One could already perceive that Ambedkar was gearing up for greater things when he along among the 14 siblings graduated to high school. He was the only untouchable to attend Elphinstone High School, when his family moved to Mumbai in 1897. In 1908, Ambedkar became the first from the untouchable community to enroll in Elphinstone College. Having graduated in 1912, he moved to the United States in 1913 with a scholarship in his pocket for postgraduate education at Columbia University, New York. With economics as one of his majors in MA, Ambedkar went on to complete his PhD in Economics in 1917.

Ambedkar’s search for knowledge did not end here. On returning to India, he continued to study the Indian Rupee and went on to complete a second Masters degree from the London School of Economics in 1921 and a DSc in Economics in 1923. He completed a third and fourth PhD from Columbia and Osmania universities, respectively.

Dr BR Ambedkar launched his political career in 1926, with the founding of the Independent Labour Party, which went on to win the elections for the Bombay legislative assembly in 1927 by a landslide. With India gaining her independence in August 1947, Ambedkar accepted the position of the country’s first Law Minister.

Ambedkar: A Free Thinker on Free Markets

One of the biggest proofs of Ambedkar being an original thinker and proponent of free markets is his advocacy of free banking.
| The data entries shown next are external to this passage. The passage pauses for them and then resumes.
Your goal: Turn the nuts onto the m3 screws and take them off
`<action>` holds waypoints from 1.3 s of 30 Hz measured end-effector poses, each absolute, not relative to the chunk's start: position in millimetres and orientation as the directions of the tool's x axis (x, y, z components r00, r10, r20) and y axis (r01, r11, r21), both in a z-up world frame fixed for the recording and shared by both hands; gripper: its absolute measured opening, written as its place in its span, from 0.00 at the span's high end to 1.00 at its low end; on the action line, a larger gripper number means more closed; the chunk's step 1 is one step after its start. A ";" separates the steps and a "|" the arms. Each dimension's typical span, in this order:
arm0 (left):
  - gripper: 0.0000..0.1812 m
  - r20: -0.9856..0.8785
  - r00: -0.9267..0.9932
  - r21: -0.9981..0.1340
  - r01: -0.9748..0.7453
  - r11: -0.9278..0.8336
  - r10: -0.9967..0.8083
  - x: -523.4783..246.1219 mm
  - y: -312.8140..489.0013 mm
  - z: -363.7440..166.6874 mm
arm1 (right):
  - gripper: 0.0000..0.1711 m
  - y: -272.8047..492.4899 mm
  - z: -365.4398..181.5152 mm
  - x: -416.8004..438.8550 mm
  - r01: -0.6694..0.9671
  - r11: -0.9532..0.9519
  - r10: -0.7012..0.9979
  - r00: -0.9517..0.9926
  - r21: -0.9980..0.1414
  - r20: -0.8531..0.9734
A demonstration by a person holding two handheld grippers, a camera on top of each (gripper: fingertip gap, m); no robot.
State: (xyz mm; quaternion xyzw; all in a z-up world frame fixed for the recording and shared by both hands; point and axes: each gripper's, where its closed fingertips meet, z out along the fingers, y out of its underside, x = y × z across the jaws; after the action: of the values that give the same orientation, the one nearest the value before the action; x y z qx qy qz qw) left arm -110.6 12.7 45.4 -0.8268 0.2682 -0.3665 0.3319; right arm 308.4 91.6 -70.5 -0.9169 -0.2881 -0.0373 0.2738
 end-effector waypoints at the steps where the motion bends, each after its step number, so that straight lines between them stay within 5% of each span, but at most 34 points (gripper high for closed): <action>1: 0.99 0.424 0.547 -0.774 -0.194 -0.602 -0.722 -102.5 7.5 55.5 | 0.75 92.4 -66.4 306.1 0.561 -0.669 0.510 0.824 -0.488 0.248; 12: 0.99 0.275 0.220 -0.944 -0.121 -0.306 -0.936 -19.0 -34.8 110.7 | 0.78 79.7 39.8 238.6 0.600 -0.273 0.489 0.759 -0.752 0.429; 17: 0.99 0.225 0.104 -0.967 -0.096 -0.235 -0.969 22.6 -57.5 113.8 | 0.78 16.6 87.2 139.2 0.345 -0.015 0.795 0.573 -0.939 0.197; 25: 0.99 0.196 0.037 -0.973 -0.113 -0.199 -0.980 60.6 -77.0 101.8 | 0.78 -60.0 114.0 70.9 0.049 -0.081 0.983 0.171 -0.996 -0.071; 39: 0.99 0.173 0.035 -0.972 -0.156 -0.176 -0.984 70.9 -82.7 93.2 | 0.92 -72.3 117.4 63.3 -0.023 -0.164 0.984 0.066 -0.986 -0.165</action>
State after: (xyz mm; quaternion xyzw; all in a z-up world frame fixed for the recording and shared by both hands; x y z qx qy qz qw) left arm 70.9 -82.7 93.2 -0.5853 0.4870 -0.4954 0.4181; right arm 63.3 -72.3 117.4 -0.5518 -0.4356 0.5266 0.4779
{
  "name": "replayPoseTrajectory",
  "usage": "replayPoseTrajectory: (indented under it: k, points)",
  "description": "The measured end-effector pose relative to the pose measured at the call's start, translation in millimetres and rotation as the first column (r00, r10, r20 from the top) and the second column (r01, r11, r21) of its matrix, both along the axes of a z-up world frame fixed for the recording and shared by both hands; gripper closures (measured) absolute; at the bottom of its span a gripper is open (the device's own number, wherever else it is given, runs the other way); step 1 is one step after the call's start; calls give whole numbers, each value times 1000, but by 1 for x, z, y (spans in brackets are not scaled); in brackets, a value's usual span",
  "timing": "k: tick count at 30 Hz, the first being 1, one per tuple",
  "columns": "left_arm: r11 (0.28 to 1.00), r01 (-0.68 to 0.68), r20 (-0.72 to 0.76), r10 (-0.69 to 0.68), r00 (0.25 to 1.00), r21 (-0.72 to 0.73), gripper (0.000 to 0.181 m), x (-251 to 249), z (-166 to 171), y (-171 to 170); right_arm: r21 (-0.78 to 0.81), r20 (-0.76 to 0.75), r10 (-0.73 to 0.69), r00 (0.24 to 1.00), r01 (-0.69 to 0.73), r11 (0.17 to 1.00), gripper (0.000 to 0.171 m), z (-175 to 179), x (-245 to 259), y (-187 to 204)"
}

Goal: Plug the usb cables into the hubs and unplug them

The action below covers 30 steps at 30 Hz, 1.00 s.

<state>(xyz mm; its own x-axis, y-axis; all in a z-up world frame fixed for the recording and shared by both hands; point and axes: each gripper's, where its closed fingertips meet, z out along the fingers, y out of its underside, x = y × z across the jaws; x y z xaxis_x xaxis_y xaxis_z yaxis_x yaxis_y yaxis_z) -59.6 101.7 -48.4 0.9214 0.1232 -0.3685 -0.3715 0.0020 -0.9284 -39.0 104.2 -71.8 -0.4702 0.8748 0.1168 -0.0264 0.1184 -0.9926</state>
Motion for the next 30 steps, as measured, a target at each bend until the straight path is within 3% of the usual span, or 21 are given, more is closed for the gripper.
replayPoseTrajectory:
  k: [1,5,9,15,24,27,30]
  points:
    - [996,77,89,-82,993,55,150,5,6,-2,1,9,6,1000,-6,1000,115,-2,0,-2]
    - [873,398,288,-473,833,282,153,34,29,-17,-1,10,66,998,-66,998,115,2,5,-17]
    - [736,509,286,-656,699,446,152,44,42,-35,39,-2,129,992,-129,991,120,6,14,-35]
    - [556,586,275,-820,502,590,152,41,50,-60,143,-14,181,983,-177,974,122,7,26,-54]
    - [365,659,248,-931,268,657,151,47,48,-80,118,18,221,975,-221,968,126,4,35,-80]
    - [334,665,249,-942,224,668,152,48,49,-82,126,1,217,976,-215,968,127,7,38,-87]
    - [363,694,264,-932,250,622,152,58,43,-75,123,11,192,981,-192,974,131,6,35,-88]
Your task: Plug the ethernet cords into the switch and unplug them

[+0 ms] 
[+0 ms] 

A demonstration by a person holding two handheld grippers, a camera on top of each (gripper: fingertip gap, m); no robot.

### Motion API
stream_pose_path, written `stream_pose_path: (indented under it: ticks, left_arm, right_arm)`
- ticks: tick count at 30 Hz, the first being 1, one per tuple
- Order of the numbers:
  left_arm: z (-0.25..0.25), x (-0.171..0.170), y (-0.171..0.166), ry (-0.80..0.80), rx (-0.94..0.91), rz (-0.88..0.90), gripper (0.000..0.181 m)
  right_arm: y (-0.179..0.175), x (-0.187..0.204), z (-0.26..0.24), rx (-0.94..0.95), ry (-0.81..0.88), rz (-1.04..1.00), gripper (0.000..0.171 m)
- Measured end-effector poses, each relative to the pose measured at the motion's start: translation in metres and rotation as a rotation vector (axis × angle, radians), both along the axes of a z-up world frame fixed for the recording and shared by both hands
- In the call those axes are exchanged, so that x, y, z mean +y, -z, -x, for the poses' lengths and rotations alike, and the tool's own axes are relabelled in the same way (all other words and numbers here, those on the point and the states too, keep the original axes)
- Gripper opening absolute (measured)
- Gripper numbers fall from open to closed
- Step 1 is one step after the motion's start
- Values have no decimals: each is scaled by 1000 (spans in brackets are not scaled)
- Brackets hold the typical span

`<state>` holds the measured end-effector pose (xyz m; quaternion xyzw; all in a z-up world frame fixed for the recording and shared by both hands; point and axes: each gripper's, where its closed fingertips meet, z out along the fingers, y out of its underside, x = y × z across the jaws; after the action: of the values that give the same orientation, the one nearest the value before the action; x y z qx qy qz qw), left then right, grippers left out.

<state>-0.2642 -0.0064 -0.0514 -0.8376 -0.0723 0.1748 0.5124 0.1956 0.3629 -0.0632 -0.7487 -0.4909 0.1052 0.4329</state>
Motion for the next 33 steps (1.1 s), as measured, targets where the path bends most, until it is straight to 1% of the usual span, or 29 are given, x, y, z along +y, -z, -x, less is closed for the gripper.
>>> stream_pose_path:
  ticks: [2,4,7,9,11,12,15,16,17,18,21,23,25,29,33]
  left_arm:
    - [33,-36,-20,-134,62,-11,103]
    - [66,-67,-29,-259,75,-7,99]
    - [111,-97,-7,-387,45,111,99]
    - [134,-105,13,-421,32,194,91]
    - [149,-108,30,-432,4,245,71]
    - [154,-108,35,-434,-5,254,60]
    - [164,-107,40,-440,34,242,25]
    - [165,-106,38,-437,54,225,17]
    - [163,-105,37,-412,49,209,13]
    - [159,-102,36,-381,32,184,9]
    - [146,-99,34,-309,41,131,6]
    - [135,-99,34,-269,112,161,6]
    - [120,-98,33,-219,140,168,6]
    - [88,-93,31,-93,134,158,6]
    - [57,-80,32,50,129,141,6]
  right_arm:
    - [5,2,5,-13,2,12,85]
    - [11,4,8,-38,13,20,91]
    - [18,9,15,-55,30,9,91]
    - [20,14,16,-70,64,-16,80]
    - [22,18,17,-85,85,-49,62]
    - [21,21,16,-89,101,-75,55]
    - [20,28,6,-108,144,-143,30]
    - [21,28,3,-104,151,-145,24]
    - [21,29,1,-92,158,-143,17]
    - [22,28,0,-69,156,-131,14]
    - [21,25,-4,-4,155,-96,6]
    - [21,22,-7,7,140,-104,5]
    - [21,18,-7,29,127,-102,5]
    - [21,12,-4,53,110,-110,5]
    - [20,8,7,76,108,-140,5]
He was not only against the government having monopoly on printing legal tender, he also propagated the gold standard, private property rights, decentralized planning, economic freedom, individual liberty and free enterprise as the cornerstones of economic progress for a nation. On the issue of decentralized planning, Ambedkar had written in his PhD thesis:

“By centralisation all progress tends to be retarded, all initiative liable to be checked and the sense of responsibility of Local Authorities greatly impaired… centralisation conflicts with what may be regarded as a cardinal principle of good government.